§ **ACTIVITY**
Your answer must hold only the lines below from the line containing "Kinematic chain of" through the line containing "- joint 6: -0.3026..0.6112", each reproduced exactly.

Collected data entries:
-- -- --

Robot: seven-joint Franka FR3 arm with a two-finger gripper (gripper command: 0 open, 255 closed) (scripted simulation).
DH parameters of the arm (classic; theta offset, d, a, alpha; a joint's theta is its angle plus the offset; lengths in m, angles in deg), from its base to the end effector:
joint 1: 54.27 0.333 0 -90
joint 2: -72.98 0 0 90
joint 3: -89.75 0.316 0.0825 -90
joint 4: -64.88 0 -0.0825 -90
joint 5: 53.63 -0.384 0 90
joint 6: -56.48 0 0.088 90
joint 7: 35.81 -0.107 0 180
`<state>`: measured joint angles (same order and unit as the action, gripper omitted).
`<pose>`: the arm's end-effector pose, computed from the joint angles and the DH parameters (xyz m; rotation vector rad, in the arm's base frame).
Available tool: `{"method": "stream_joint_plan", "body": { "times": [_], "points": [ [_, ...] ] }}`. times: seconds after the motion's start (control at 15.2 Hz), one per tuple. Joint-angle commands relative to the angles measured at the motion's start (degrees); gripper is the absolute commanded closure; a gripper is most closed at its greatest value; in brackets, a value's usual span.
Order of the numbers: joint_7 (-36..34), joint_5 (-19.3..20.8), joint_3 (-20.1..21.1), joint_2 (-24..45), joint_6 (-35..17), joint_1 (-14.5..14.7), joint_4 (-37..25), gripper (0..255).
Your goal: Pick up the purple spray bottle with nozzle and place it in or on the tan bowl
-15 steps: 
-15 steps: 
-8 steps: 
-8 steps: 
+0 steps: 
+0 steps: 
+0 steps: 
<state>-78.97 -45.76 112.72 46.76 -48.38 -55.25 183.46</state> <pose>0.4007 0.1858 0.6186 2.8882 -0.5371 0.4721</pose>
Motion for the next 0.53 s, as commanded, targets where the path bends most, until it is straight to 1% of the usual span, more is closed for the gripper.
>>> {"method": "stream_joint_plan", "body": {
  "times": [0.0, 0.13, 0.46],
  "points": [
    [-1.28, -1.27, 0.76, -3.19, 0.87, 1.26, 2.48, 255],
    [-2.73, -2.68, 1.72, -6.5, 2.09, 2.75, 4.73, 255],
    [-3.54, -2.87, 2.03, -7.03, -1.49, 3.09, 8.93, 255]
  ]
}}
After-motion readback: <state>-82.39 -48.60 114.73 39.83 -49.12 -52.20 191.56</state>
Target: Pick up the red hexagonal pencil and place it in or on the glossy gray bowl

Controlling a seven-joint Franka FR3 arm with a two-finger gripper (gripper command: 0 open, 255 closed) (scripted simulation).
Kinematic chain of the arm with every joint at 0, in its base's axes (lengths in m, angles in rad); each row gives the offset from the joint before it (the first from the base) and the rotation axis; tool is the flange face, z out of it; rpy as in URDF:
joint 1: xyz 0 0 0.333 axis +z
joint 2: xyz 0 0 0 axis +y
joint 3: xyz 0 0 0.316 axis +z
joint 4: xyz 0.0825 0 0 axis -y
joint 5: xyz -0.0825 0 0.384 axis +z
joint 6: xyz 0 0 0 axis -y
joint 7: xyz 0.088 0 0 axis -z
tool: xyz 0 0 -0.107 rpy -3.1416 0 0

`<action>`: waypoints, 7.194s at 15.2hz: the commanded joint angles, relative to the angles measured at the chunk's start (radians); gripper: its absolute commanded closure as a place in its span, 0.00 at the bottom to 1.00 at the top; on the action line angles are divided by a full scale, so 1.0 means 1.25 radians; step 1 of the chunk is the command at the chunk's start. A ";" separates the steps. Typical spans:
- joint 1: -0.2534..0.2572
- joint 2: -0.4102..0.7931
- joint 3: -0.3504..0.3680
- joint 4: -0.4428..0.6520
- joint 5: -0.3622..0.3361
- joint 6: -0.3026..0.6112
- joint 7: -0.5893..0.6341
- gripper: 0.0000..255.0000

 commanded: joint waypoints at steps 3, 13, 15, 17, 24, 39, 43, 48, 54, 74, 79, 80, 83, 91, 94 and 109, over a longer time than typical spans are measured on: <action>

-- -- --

§ **OUTPUT FOR THIS TASK**
Kinematic chain of the arm with every joint at 0, in its base's axes (lengths in m, angles in rad); each row gives the offset from the joint before it (the first from the base) and the rotation axis; tool is the flange face, z out of it; rpy as in URDF:
joint 1: xyz 0 0 0.333 axis +z
joint 2: xyz 0 0 0 axis +y
joint 3: xyz 0 0 0.316 axis +z
joint 4: xyz 0.0825 0 0 axis -y
joint 5: xyz -0.0825 0 0.384 axis +z
joint 6: xyz 0 0 0 axis -y
joint 7: xyz 0.088 0 0 axis -z
tool: xyz 0 0 -0.107 rpy -3.1416 0 0

`<action>`: waypoints, 7.194s at 15.2hz: the commanded joint angles, relative to the angles measured at the chunk's start (radians); gripper: its absolute commanded closure as a place in its span, 0.00 at the bottom to 1.00 at the top; on the action line angles are divided by a full scale, so 1.0 means 1.25 radians; step 1 of the chunk is the command at the chunk's start. A ";" separates the steps. Typical spans:
- joint 1: -0.2534..0.2572
- joint 2: -0.4102..0.7931
- joint 3: -0.3504..0.3680
- joint 4: -0.4428..0.6520
- joint 5: -0.3622..0.3361
- joint 6: -0.3026..0.6112

The exercise requires nothing else.